12 months old:
Yup...I heard that a lot. The Crazies couldn't talk and Hailey was a biter. She would go after Matt with a vengeance and she didn't mess around. That poor kid had marks all over his back. I can only say that I kind of understood where she was coming from. He was vicious in taking toys away from her and it's all she had...her razor sharp baby teeth.
The time-outs were 60 seconds, on my lap, faced away from the "action." After 60 seconds, we'd turn the Crazy around, tell them why they had been punished, kisses, hugs, and back to playing.
They'd get an immediate time-out for a physical attack. If it was minor behaviors (i.e. not listening, continuing a behavior after being told to stop), they'd get a warning and then a time-out if behavior continued.
18 months old:
I couldn't really understand what they were saying about the incident. They mumbled their way through most of their sentence/accusations at this point in their lives. I wouldn't put a child into time-out unless there was visual evidence (i.e. I witnessed the action) or physical evidence (i.e. hand mark on a cheek or bite marks).
The time-outs graduated to 90 seconds and we started sitting them in a designated spot while they "served their time." Would they try to escape? A few times, but in general, they stayed put. My in-laws were in awe of this. They couldn't believe that they'd just stay there...truth be told, neither could I.
2 years old:
Mom...Hailey hit me.
Mom...Matt push me.
Welcome to the age of tattling...ain't it grand???
Time-outs graduated to 2 minutes and they started becoming a little more challenging. The Crazies would refuse to go to time-out.
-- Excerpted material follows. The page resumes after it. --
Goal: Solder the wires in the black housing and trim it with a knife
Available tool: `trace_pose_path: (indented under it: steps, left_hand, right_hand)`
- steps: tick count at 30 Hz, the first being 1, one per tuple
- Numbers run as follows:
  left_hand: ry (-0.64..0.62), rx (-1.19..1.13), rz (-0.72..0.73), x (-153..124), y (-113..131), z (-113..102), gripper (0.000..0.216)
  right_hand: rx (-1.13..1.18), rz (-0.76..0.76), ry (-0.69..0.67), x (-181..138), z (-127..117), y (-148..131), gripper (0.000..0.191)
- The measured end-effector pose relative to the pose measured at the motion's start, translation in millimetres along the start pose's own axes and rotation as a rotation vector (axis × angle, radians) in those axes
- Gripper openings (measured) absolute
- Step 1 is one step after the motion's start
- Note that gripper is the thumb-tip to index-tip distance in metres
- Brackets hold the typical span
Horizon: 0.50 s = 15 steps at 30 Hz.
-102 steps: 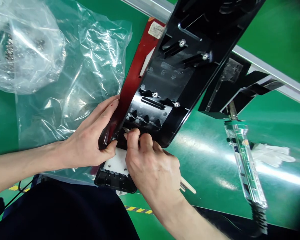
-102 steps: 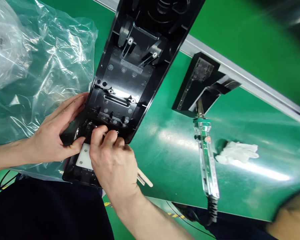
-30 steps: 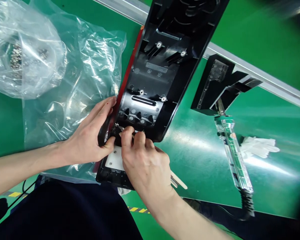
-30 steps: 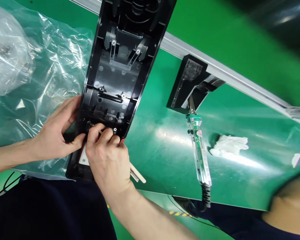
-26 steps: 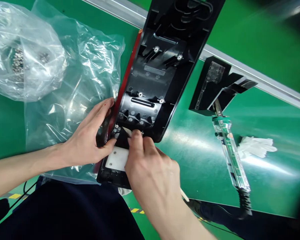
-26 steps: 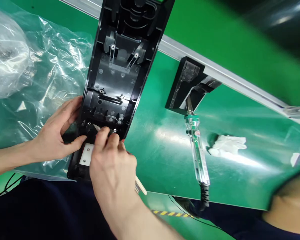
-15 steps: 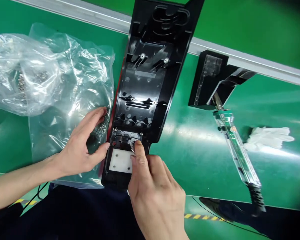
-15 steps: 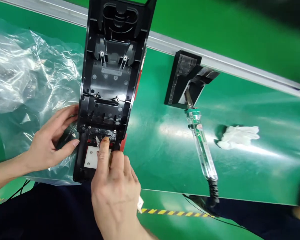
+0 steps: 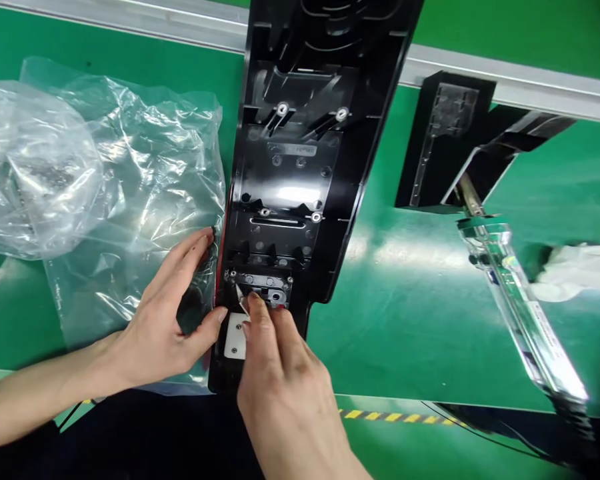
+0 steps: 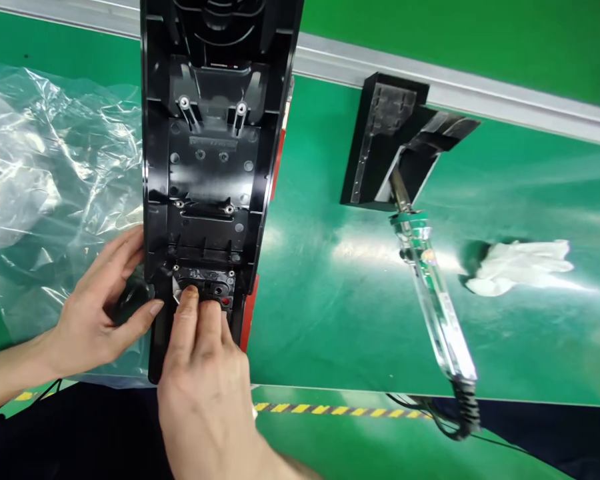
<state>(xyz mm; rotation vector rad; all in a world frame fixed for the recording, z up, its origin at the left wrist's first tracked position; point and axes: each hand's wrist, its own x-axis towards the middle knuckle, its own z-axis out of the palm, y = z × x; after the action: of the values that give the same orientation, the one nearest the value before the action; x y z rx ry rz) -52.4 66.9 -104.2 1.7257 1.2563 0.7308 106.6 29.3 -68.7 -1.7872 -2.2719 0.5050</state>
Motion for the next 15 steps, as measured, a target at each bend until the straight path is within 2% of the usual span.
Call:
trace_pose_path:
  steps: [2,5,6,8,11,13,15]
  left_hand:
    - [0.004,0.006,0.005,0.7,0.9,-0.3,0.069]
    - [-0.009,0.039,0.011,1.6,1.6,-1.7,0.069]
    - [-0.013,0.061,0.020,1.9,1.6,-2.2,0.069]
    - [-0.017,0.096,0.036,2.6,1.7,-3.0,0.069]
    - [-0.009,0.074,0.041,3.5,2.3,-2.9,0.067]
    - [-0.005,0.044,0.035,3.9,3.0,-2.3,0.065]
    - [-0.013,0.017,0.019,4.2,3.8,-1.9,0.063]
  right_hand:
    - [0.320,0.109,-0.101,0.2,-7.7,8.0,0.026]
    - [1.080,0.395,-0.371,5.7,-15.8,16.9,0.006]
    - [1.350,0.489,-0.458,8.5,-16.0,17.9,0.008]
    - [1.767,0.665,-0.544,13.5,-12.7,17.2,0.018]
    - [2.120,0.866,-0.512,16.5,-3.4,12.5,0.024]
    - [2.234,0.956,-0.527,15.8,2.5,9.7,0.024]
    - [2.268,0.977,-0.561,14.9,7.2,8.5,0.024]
They would escape and run away. They were really testing my patience and it drove me nuts.
I persevered though...I stuck with it. I would calmly put them back in time-out (however many times it took), restart the timer, and ignore them as much as possible until those 2 minutes were done. There were time-outs in stores, in the middle of meals, in parking lots, and everywhere else you could think of. I had to continue to let them know who was the boss in our relationships.
2 and a half:
When am I NOT hearing someone's wrongdoing? They're constantly giving me little "updates" on the other's behavior...whether I care or not. I still pretty much stick to not giving a time-out unless there's evidence (oh, sue me...maybe I watch too much SVU...or maybe I think my children are apt to exaggeration...gasp...the horror).
Between 2 and 2.5, I read 1-2-3 Magic. It changed things and gave me a little more structure to my time-out routine. We still pretty much stick to the warning, time-out, explanation, apologies, hugs/kisses, but it's much more calm now.
There's a lot more drama with the time-outs lately. A lot of foot stomping, crying, screaming, pouty lips, sad faces, tears, and histrionics. It's quite humorous, actually.
We've had a tad bit of wanting to stay in time-out too. I'll ask Matt to come talk to me when the timer goes off and he'll refuse. I'll tell him that if he won't come and talk, then I'd reset the timer and he can do another time-out. He refuses. I reset the timer. He sits for another 2.5 minutes. The timer will go off AGAIN. I'll tell him to come "have a chat." He'll refuse AGAIN. I'll set the timer AGAIN! The longest he's gone is 3 time-outs in a row.
The thing is, they "get it" more now. Since I've been consistent with the consequence, they know what's expected of them. They know what to expect and aren't surprised when it happens.
People often say "time-outs just don't work" and I disagree. I think that people try to use time-outs to stop a behavior, but some behaviors aren't going to stop.
My kids aren't going to stop physically assaulting each other if one takes a toy...that's an innate behavior in my opinion. Yes, they need to be taught right from wrong, but that will come through conversation at an appropriate time...not when they're yanking each others' hair out!
My kids are going to understand that their behaviors have consequences and that I am going to follow through every single time. I think that's where some people fall apart. It's freaking exhausting to keep up with this stuff, but kids have to know there are consequences for their actions...they have to know and if their parents let up just a few times, they're going to turn that inch into a mile really quickly...does last sentence make sense?
Anyway, that's my two cents...I should call this Two Cent Tuesday...wouldn't that be so cute? Nah? Okay...I won't.